Monnaie digitale : Bank Al-Maghrib franchit une nouvelle étape avec des tests en paiement entre particuliers

Le Maroc avance prudemment mais sûrement dans l’univers de la monnaie digitale. Lors du séminaire continental de l’Association des Banques Centrales Africaines (ABCA), tenu à Rabat sous le thème des cyber-risques et de l’innovation financière, le Wali de Bank Al-Maghrib (BAM), Abdellatif Jouahri, a annoncé une première expérimentation concrète de monnaie digitale de banque centrale (MDBC) dédiée aux paiements de détail entre particuliers (Peer-to-Peer).
Cette phase pilote marque un tournant dans l’exploration de la MDBC comme instrument de paiement numérique souverain. Selon Jouahri, une deuxième expérimentation est actuellement en cours en partenariat avec la Banque Centrale d’Égypte, et avec l’appui technique de la Banque Mondiale. Celle-ci porte cette fois sur les transferts transfrontaliers, ouvrant la voie à des usages régionaux de la monnaie digitale.
Bank Al-Maghrib ne se contente pas de tester des cas d’usage. Elle a également mené, avec le soutien de la Banque Mondiale et du FMI, des études stratégiques portant sur les objectifs macroéconomiques de la MDBC, ses effets potentiels sur les systèmes de paiement, ainsi que les implications juridiques et réglementaires d’une telle innovation.
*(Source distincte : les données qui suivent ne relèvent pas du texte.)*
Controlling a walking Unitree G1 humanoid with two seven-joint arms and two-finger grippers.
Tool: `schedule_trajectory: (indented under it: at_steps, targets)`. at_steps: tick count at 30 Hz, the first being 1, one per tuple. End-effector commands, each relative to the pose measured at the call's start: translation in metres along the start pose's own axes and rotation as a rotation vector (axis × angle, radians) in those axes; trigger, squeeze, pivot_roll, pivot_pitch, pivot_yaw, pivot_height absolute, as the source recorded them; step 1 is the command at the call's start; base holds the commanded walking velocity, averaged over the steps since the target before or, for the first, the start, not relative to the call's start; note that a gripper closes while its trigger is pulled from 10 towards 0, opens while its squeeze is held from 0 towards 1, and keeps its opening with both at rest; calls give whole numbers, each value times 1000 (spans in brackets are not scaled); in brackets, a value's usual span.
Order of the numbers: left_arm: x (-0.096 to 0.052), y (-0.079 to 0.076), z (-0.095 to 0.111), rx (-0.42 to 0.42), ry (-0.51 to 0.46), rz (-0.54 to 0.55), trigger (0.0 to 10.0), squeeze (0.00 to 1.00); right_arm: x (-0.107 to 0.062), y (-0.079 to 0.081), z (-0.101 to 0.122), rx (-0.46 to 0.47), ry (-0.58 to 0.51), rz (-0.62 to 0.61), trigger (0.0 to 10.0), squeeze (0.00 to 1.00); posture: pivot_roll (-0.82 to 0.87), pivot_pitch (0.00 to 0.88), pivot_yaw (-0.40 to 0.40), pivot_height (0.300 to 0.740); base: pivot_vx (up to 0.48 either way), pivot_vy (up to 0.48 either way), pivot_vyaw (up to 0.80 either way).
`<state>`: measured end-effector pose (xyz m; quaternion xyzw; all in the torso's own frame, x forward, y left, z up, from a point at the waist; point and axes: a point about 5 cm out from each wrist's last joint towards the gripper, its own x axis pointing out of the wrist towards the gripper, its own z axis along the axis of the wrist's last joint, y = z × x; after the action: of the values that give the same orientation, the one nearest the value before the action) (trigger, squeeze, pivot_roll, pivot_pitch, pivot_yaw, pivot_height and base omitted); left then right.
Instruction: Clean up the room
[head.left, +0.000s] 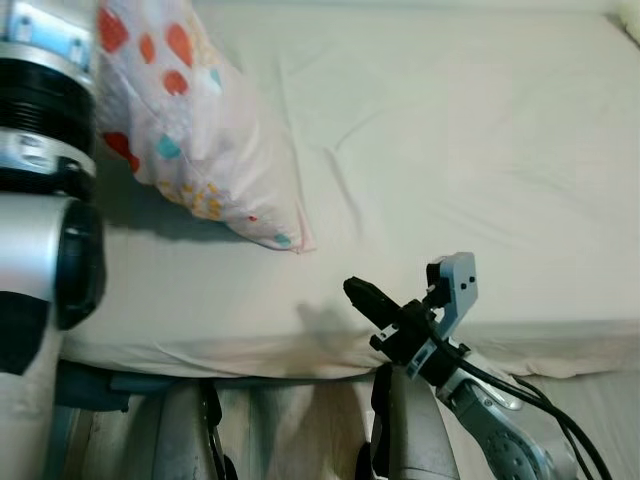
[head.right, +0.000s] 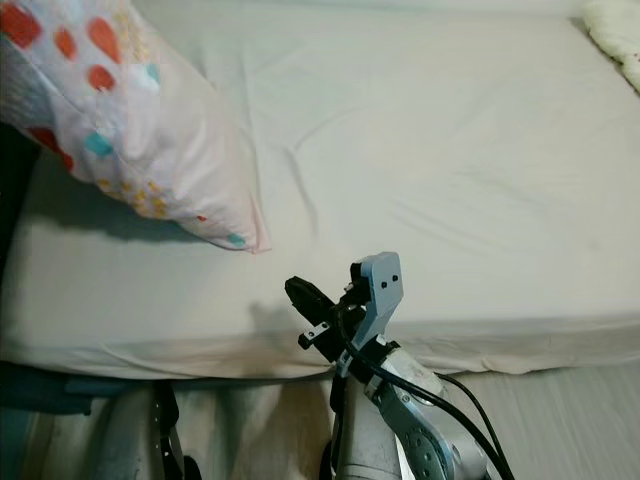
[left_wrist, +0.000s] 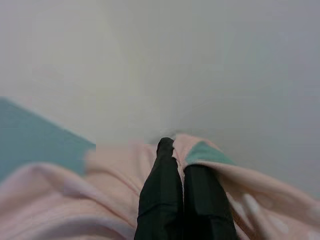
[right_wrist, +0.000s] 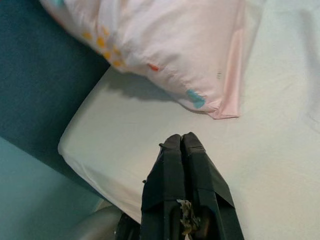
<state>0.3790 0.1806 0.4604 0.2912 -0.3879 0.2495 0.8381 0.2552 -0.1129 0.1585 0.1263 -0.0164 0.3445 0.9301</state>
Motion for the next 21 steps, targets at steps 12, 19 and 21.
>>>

Sur un autre registre, celui des cryptoactifs, Jouahri a confirmé la finalisation d’un projet de loi visant à instaurer un cadre juridique clair pour leur usage. L’objectif : protéger les consommateurs et investisseurs, prévenir le blanchiment d’argent, lutter contre le financement du terrorisme, et préserver la stabilité financière. Il a souligné que, selon la Banque des Règlements Internationaux (BRI), les cryptoactifs comme les stablecoins ne remplissent pas les fonctions d’une monnaie publique, tout en représentant des risques systémiques majeurs.
Dans ce contexte, le rôle des autorités est crucial. Bank Al-Maghrib entend encadrer sans freiner l’innovation, en accompagnant l’essor de la fintech au Maroc. Le Morocco FinTech Center, plateforme lancée récemment dans le cadre d’un partenariat public-privé, vise justement à soutenir les porteurs de projets innovants et à favoriser l’émergence d’un écosystème numérique inclusif.
Jouahri a insisté sur la nécessité de maintenir un dialogue constant avec les acteurs fintechs, afin d’adapter la régulation à leurs besoins, sans compromettre la sécurité ni la stabilité du système financier. Dans ce cadre, BAM travaille déjà sur des prérequis techniques essentiels : signature électronique, authentification biométrique, identité numérique et encadrement du Cloud.
Par ailleurs, plusieurs chantiers stratégiques sont en cours d’examen, notamment la mise en place d’un cadre pour l’Open Banking et le renforcement des dispositifs de protection des données personnelles, afin de mieux encadrer les transformations digitales du secteur bancaire.